Karl Buchholz (Hans Caninenberg) leitet in den 1880er Jahren in Berlin einen erfolgreichen Stoffgroßhandel. Sein Schwager Fritz Köper (Harald Juhnke), Bruder seiner Gattin Wilhelmine (Eva Kotthaus), ist Teilhaber im Unternehmen und für den Außendienst zuständig. Die Buchholzens haben zwei volljährige Töchter, Betti (Giulia Follina) und Emmi (Lisi Mangold). Für beide wird bereits eifrig nach einer lohnenden Partie gesucht, aber natürlich soll Betti, die ältere der beiden, zuerst heiraten, wie es nun mal so Sitte ist. Bettis Herz schlägt für Erich Bergfeld (Bruno Dietrich). Doch das Verhältnis der Buchholzens zu Christoph (Erich Schellow) und Lotte Bergfeld (Eva-Maria Meineke), Erichs Eltern, ist von ständigen Hochs und Tiefs geprägt. Bei gemeinsamen Zusammenkünften gibt es immer wieder Grund für Unmut auf einer der beiden Seiten, auch wenn sich die Familienoberhäupter kurz danach gerne wieder bei einer gemeinsamen Skatpartie versöhnen. Zur munteren Runde im Café von Gustav Helbich (Gerd Frickhöffer) gehört auch Siegfried Krause (Henning Schlüter), dessen sechzehnjähriger Spross Eduard (Santiago Ziesmer) ebenfalls wiederholt zum Unruhestifter zwischen den Familien wird. Auch Emmi Buchholz würde sich freuen, wenn ein Mann um sie freien würde. Vielleicht ist ja Dr. Lothar Wrenzchen (Gerd Baltus) der richtige Mann für sie, ein Berliner Arzt, der unter dem berühmten Prof. Rudolf Virchow (Kurt Buecheler) studiert hat?
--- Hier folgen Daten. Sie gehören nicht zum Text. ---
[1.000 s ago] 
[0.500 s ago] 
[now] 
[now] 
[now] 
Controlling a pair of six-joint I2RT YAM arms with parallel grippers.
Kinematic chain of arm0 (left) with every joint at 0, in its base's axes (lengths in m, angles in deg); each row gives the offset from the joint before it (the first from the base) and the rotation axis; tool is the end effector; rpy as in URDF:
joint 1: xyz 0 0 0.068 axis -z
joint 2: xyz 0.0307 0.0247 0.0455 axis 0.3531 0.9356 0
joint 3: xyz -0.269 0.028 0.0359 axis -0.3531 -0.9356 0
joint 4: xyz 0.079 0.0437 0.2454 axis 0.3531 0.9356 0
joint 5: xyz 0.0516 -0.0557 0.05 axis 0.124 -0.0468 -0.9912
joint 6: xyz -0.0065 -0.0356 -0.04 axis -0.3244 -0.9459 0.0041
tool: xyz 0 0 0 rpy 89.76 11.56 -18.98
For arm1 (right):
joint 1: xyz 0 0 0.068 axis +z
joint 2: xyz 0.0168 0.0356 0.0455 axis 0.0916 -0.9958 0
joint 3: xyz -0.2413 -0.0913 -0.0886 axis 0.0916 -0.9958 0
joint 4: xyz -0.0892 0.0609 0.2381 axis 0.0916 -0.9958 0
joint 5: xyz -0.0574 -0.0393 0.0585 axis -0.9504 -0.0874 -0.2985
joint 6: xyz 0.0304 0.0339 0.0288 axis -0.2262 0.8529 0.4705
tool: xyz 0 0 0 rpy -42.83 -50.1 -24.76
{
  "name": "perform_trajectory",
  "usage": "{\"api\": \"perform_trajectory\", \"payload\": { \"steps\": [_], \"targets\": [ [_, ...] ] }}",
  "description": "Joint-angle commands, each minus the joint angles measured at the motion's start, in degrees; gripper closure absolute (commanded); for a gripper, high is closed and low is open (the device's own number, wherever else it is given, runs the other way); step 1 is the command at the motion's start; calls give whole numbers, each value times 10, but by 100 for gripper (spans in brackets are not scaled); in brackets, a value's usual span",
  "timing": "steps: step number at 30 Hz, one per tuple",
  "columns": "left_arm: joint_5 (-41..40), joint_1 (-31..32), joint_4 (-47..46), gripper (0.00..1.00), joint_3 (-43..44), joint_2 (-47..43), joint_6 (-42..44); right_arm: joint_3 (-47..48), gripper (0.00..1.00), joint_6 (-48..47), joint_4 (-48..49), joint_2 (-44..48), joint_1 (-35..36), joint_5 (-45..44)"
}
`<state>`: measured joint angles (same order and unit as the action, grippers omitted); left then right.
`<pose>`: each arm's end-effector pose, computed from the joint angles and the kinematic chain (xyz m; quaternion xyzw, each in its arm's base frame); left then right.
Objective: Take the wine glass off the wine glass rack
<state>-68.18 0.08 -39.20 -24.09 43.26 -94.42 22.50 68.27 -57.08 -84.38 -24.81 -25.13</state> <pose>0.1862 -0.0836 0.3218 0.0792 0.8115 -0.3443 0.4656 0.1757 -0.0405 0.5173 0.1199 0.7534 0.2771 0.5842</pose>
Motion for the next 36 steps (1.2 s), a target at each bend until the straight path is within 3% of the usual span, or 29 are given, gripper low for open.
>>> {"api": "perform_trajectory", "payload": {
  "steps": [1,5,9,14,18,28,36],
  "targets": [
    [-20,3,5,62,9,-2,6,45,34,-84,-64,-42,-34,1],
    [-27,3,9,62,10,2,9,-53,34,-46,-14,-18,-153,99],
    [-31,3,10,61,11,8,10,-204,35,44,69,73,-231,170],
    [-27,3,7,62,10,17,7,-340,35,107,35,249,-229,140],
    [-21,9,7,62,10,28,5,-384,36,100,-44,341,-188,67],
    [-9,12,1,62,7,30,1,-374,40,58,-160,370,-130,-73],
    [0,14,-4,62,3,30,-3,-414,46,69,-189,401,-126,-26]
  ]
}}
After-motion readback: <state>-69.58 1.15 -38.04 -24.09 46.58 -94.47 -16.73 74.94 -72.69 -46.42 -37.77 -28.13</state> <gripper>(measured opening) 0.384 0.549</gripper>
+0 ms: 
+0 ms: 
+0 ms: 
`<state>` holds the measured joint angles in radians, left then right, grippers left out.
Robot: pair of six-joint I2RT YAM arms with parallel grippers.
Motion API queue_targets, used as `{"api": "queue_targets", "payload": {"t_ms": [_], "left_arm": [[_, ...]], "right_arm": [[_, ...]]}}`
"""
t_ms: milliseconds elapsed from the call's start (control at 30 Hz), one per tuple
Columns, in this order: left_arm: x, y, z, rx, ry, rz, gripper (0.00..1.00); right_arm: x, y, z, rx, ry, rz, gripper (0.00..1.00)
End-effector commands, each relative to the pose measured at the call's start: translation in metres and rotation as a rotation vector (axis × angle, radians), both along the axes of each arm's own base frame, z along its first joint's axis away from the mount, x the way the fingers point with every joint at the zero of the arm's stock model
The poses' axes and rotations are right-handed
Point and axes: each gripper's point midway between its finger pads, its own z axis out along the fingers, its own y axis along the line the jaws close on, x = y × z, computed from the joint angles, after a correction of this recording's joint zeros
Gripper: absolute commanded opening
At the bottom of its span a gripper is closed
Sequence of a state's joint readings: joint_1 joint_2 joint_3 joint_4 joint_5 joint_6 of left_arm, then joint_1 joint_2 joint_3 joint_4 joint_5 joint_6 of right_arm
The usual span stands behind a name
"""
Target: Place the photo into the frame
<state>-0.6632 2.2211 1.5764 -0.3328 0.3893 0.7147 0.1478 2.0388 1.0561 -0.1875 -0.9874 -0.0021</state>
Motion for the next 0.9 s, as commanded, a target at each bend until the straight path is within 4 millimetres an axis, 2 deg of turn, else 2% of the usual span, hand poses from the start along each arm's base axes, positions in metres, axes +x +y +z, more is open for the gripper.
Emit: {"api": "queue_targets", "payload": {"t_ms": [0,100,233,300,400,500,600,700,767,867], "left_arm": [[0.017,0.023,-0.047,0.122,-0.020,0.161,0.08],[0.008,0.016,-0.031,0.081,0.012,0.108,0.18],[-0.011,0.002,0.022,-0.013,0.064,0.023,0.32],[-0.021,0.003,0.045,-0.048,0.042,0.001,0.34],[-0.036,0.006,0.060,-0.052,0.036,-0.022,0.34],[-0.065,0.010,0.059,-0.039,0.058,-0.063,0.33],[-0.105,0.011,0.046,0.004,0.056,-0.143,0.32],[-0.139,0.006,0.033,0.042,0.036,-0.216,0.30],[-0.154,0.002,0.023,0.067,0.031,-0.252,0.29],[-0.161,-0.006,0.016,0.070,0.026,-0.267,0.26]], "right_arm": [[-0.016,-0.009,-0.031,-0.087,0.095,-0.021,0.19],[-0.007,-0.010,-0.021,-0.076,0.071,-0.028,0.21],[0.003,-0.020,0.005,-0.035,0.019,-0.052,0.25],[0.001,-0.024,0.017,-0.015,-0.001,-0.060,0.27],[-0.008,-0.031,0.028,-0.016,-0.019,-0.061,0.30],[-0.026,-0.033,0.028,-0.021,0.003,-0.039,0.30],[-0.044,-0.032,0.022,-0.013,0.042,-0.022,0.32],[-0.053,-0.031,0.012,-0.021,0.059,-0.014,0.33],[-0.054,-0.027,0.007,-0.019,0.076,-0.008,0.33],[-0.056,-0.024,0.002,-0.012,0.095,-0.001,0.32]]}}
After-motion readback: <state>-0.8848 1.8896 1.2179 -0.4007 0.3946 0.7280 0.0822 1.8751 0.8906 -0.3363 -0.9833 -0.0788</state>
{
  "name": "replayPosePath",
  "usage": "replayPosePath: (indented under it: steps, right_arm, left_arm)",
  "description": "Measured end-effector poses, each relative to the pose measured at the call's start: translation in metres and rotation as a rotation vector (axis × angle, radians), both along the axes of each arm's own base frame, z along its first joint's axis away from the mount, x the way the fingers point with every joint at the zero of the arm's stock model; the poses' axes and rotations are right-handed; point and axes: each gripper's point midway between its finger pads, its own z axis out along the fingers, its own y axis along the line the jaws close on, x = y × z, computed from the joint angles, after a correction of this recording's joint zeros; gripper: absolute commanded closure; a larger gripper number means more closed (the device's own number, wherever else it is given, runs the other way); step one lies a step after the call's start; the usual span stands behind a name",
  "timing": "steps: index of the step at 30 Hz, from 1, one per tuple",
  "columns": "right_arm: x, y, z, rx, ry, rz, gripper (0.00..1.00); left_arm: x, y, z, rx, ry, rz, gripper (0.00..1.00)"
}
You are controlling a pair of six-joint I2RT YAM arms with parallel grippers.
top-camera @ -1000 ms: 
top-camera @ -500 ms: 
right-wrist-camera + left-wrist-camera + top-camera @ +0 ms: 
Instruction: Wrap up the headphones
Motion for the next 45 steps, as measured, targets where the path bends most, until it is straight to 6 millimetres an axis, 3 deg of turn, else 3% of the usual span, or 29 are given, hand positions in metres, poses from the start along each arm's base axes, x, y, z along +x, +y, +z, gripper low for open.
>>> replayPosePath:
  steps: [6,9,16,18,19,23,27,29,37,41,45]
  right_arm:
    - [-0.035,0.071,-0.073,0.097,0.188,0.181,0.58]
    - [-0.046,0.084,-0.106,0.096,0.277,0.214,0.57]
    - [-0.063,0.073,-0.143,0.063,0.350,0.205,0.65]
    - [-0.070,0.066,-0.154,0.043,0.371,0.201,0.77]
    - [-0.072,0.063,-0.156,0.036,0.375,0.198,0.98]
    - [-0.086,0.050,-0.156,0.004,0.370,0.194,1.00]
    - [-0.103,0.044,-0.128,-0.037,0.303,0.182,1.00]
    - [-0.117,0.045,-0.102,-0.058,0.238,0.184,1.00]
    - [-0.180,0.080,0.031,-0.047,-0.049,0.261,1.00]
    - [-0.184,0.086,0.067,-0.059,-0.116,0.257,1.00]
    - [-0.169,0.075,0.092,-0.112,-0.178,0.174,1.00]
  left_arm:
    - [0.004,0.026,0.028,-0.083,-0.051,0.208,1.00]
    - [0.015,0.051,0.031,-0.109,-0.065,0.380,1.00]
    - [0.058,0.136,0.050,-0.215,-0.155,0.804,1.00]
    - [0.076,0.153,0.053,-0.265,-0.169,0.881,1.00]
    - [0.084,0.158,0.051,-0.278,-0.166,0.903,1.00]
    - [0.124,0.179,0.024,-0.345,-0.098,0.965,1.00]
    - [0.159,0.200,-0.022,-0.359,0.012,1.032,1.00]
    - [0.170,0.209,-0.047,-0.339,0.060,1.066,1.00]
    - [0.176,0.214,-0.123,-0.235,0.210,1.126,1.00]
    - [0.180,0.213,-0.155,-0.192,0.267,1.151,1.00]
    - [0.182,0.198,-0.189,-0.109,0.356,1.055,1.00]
Die im deutschen Kaiserreich angesiedelte Familiengeschichte beruht natürlich auf etlichen überholten und angestaubten Vorstellungen und Umgangsformen, was aber bereits vor knapp 50 Jahren der Fall war, als man die Serie zur Hauptsendezeit ausstrahlte. Genau aus diesen sozialen, moralischen und technischen Veränderungen bezieht „Die Buchholzens“ nämlich ihren Reiz. Zum einen wird der Zuschauer Zeuge, wie die Klassengesellschaft das soziale Miteinander dominiert, zum anderen werden die Umstellung von der Pferde-Eisenbahn zur ersten elektrisch angetriebenen Straßenbahn oder die Installation der ersten Telefonanschlüsse in der Privatwohnung en passant thematisiert und tragen somit in den Details zur Atmosphäre der Geschichten bei. Die dramatischen Verwicklungen wirken in heutiger Zeit mitunter reichlich antiquiert, da sie aber stets mit einer ironischen Note und von einer exzellenten Darstellerriege dargeboten werden, konnte der Unterhaltungswert gut erhalten werden. Die technische Umsetzung der Box, die aus zwei DVDs besteht, ist hingegen eher mau. Das Bild (im Vollbildformat 1,33:1) ist sehr grobkörnig ausgefallen, die Farben wirken dabei größtenteils verblasst. Der Ton (Deutsch in Dolby Digital 2.0) ist hingegen immer gut zu verstehen, Extras sind keine mit aufgespielt.